Sunday, July 10, 2011

Reaganomics fact vs fiction

On 8 of the 10 key economic variables examined, the American economy performed better during the Reagan years than during the pre- and post-Reagan years.

Fable: The Reagan Tax Cuts "Caused" the Budget Deficit to Explode in the 1980s

Real federal revenues grew at a faster pace after the Reagan tax cuts than after the Bush and Clinton tax hikes. From 1982 to 1989, they expanded by 24.1 percent.  Over a comparable seven-year period, 1990-97, a period that accounts for both the Bush and the Clinton tax increases, real federal revenues will have grown by 19.3 percent (see Table 5).
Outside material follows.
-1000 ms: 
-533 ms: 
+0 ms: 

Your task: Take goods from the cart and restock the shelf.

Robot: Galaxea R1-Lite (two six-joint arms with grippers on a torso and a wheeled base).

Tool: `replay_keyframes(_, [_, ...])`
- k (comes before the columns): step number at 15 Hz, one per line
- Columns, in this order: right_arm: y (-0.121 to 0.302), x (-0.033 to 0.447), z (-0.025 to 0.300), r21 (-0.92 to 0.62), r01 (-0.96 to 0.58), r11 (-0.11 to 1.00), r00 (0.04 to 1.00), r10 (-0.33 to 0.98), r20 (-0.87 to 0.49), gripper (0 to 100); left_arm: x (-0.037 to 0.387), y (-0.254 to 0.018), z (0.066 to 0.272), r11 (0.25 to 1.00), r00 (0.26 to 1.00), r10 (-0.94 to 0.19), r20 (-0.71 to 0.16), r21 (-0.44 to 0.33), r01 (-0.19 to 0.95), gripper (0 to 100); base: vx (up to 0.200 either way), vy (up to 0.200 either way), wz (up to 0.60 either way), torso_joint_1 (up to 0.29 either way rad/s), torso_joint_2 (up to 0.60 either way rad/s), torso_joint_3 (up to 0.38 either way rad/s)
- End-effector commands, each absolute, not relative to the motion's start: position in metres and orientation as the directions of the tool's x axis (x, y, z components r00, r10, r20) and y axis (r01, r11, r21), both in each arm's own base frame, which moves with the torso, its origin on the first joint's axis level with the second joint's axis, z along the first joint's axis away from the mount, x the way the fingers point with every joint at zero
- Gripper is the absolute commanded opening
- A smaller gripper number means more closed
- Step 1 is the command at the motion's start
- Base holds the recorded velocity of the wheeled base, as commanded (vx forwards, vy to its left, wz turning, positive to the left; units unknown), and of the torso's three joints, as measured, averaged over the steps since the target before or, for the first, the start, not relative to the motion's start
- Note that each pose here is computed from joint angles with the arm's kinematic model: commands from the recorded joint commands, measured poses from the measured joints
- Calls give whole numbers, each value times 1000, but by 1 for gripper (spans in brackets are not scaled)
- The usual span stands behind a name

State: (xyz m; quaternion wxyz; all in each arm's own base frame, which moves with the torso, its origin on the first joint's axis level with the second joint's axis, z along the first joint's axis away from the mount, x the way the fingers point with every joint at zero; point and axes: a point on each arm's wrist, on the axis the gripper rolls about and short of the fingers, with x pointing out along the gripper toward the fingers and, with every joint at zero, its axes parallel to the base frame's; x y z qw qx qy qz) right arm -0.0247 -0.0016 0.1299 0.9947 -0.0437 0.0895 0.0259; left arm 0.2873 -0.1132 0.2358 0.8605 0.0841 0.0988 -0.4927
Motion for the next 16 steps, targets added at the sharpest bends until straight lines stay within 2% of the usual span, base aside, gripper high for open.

The lesson of the 1980s and 1990s is consistent with the supply-side theory that there are behavioral and investment responses to changes in tax rates.  Federal revenues fell from 20.2 percent in 1981 (the peak year for taxes as a share of GDP in the post-World War II period) to a low of 18.0 percent of GDP in 1984, and rose back up to 19.2 percent by 1989. This would suggest that the Reagan tax cuts were a small contributing factor to the increase in the budget deficit over the course of the 1980s. From 1950 to 1995, federal receipts have averaged 18.4 percent of GDP.  Hence, throughout most of the Reagan years and clearly by the end, taxes as a share of national output were substantially above the postwar average.

Reasons for the deficit: (1) a large and sustained defense build-up; and (2) the unexpected rapid decline in inflation and the recession in the early 1980s.

Fable: Reaganomics made the rich get richer and the poor get poorer

From 1981 to 1989, every income quintile--from the richest to the poorest--gained income according to the Census Bureau economic data (see Figure 11).[50] The reason the wealthiest Americans saw their share of total income rise is that they gained income at a faster pace than did the middle class and the poor. But Reaganomics did create a rising tide that lifted nearly all boats.

By 1989 there were 5.9 million more Americans whose salaries exceeded $50,000 a year than there were in 1981 (adjusting for inflation). Similarly, there were 2.5 million more Americans earning more than $75,000 a year, an 83 percent increase. And the number of Americans earning less than $10,000 a year fell by 3.4 million workers.